Grandfathered Dietary Ingredients, DSHEA, and the New Draft Guidance
Dietary ingredients having a “history of use” in accordance with the “Dietary Supplement Health and Education Act of 1994” (DSHEA) are not new dietary ingredients (NDIs) and hence do not require the filing of a 75-day premarket notification with the Food and Drug Administration (FDA):
“…[T]the term ‘‘new dietary ingredient’’ [NDI] means a dietary ingredient that was not marketed in the United States before October 15, 1994 and does not include any dietary ingredient which was marketed in the United States before October 15, 1994” [Section 413 (c) of the Federal Food, Drug and Cosmetic Act (FDC Act); 21 USC §350(b)].

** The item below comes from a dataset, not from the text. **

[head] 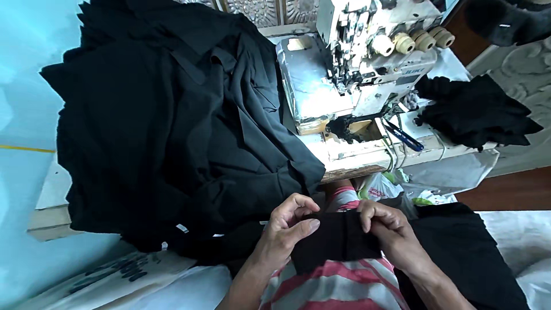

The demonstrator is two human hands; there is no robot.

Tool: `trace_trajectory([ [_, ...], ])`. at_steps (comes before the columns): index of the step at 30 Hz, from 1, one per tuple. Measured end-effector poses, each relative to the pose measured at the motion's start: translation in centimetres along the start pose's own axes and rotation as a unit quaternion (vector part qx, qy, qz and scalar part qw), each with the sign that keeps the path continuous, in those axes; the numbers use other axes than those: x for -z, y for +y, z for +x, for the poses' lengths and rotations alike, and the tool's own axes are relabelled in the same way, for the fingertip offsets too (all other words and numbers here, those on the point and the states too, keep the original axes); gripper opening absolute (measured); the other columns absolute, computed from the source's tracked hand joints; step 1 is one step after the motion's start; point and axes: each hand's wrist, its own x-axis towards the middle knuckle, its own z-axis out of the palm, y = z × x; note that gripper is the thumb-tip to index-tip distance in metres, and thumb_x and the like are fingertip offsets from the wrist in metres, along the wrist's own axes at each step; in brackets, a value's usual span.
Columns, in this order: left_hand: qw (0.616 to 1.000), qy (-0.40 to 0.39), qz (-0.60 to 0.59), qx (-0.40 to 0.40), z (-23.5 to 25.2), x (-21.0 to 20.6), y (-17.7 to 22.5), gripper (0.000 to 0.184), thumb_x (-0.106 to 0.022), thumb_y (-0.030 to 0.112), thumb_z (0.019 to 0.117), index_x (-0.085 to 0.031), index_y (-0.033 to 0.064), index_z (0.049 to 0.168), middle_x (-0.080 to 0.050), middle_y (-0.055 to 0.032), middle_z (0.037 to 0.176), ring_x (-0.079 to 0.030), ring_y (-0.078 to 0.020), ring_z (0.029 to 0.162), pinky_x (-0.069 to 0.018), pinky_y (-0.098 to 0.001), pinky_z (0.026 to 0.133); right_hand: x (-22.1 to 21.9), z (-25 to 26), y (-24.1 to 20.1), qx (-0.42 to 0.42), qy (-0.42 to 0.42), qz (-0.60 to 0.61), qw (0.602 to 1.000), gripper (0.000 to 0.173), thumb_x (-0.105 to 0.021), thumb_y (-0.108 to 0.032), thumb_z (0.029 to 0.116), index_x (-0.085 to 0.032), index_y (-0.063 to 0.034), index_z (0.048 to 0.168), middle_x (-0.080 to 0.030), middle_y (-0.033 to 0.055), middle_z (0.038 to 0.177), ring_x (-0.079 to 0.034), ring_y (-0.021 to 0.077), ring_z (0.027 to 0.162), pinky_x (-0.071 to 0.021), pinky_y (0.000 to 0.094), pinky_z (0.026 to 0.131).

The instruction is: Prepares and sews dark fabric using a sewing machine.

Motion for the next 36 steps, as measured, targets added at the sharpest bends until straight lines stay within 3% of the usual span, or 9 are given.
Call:
trace_trajectory([
  [2, 1.000, 0.000, 0.009, 0.019, 0.1, 0.0, 0.6, 0.010, -0.066, 0.011, 0.0939, -0.070, 0.0163, 0.102, -0.069, 0.0133, 0.090, -0.064, 0.0048, 0.081, -0.0537, -0.0139, 0.073, -0.3, -0.2, -0.5, 0.058, 0.009, -0.207, 0.976, 0.014, -0.050, -0.008, 0.0934, -0.063, -0.0086, 0.087, -0.058, 0.0015, 0.088, -0.056, 0.0021, 0.090, -0.0444, 0.0126, 0.082],
  [4, 0.999, -0.031, 0.041, 0.011, 0.3, 0.5, 0.9, 0.005, -0.067, 0.016, 0.0947, -0.072, 0.0160, 0.097, -0.069, 0.0140, 0.090, -0.063, 0.0061, 0.084, -0.0521, -0.0124, 0.074, -0.6, -0.4, -0.2, 0.138, 0.002, -0.411, 0.901, 0.020, -0.057, -0.029, 0.0904, -0.066, -0.0133, 0.098, -0.067, 0.0101, 0.101, -0.061, 0.0192, 0.092, -0.0486, 0.0265, 0.079],
  [7, 0.985, -0.076, 0.151, -0.031, 0.5, 1.2, 1.2, 0.014, -0.068, 0.023, 0.0944, -0.070, 0.0097, 0.091, -0.067, 0.0106, 0.090, -0.062, 0.0069, 0.088, -0.0514, -0.0119, 0.078, -0.8, -0.7, 1.2, 0.219, -0.006, -0.529, 0.820, 0.030, -0.059, -0.042, 0.0930, -0.061, -0.0153, 0.108, -0.068, 0.0111, 0.110, -0.060, 0.0267, 0.086, -0.0475, 0.0345, 0.075],
  [9, 0.960, -0.095, 0.252, -0.073, 0.5, 1.2, 1.4, 0.030, -0.070, 0.032, 0.0946, -0.067, 0.0031, 0.088, -0.064, 0.0026, 0.086, -0.059, 0.0050, 0.087, -0.0483, -0.0108, 0.077, -0.8, -0.8, 2.0, 0.224, -0.003, -0.499, 0.837, 0.018, -0.056, -0.032, 0.0966, -0.060, -0.0168, 0.106, -0.066, 0.0090, 0.106, -0.058, 0.0251, 0.087, -0.0462, 0.0325, 0.078],
  [11, 0.919, -0.108, 0.358, -0.122, 0.3, 1.1, 1.8, 0.043, -0.072, 0.042, 0.0931, -0.063, 0.0002, 0.086, -0.060, -0.0058, 0.081, -0.056, -0.0033, 0.083, -0.0442, -0.0137, 0.073, -0.8, -0.8, 2.1, 0.178, 0.002, -0.383, 0.906, 0.015, -0.057, -0.028, 0.0948, -0.066, -0.0174, 0.099, -0.065, 0.0076, 0.102, -0.057, 0.0201, 0.095, -0.0437, 0.0265, 0.086],
  [13, 0.865, -0.102, 0.466, -0.157, -0.1, 0.8, 2.1, 0.052, -0.071, 0.054, 0.0883, -0.060, 0.0030, 0.084, -0.056, -0.0077, 0.078, -0.053, -0.0096, 0.072, -0.0415, -0.0180, 0.061, -0.7, -0.6, 1.7, 0.113, -0.003, -0.243, 0.963, 0.027, -0.058, -0.036, 0.1024, -0.071, -0.0137, 0.095, -0.064, 0.0046, 0.101, -0.055, 0.0096, 0.104, -0.0405, 0.0185, 0.094],
  [16, 0.803, -0.077, 0.560, -0.187, -0.4, 0.2, 2.2, 0.053, -0.071, 0.058, 0.0836, -0.058, 0.0066, 0.079, -0.056, -0.0080, 0.078, -0.052, -0.0117, 0.060, -0.0373, -0.0214, 0.046, -0.8, -0.4, 1.6, 0.067, 0.004, -0.138, 0.988, 0.038, -0.052, -0.041, 0.1054, -0.075, -0.0111, 0.097, -0.067, 0.0009, 0.103, -0.055, 0.0020, 0.106, -0.0407, 0.0168, 0.094],
  [23, 0.891, -0.028, 0.409, -0.195, 0.1, 0.8, 2.4, 0.030, -0.061, 0.023, 0.1021, -0.067, -0.0006, 0.085, -0.066, -0.0087, 0.095, -0.061, 0.0009, 0.089, -0.0482, -0.0082, 0.080, -1.9, -0.1, 1.6, 0.056, 0.081, -0.017, 0.995, 0.020, -0.063, -0.026, 0.1005, -0.078, -0.0124, 0.100, -0.074, -0.0060, 0.112, -0.062, -0.0008, 0.110, -0.0479, 0.0173, 0.097],
  [36, 0.908, 0.060, 0.371, -0.186, -0.6, 0.9, 2.1, 0.016, -0.072, 0.015, 0.0927, -0.062, 0.0044, 0.087, -0.069, -0.0010, 0.087, -0.066, 0.0034, 0.089, -0.0526, -0.0098, 0.081, -4.1, 0.7, 2.3, 0.110, 0.160, 0.000, 0.981, 0.007, -0.075, -0.009, 0.0906, -0.068, -0.0105, 0.093, -0.074, -0.0046, 0.096, -0.067, -0.0022, 0.096, -0.0547, 0.0128, 0.084],
])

In essence, DSHEA established different regulatory requirements for dietary ingredients based simply on whether an ingredient was first marketed before or after the statute’s effective date of passage. “Old” dietary ingredients (ODIs) marketed in the U.S. before October 15, 1994 are “grandfathered” in under DSHEA, are considered to be safe for continued consumer use, and can be sold without prior notification to FDA. In the case of ODIs, a presumption of safety, based on documented historical use of the ODI, remains with the manufacturer. To remove a “grandfathered” ingredient from commerce, FDA is required to demonstrate (i.e., FDA has the burden of proof) that the product holds “an unreasonable or significant risk of injury or illness”. (So far, ephedra is the most well-known example of an ODI found to hold “unreasonable or significant risk” and removed from commerce.) For ingredients entering commerce after DSHEA’s passage, no presumption of safety exists; the burden shifts to the manufacturer to submit evidence demonstrating a “reasonable expectation of safety”; however, it is up to FDA to determine if the ingredient is unsafe. Products containing NDIs that have not been notified may be subject to recall as being “adulterated.”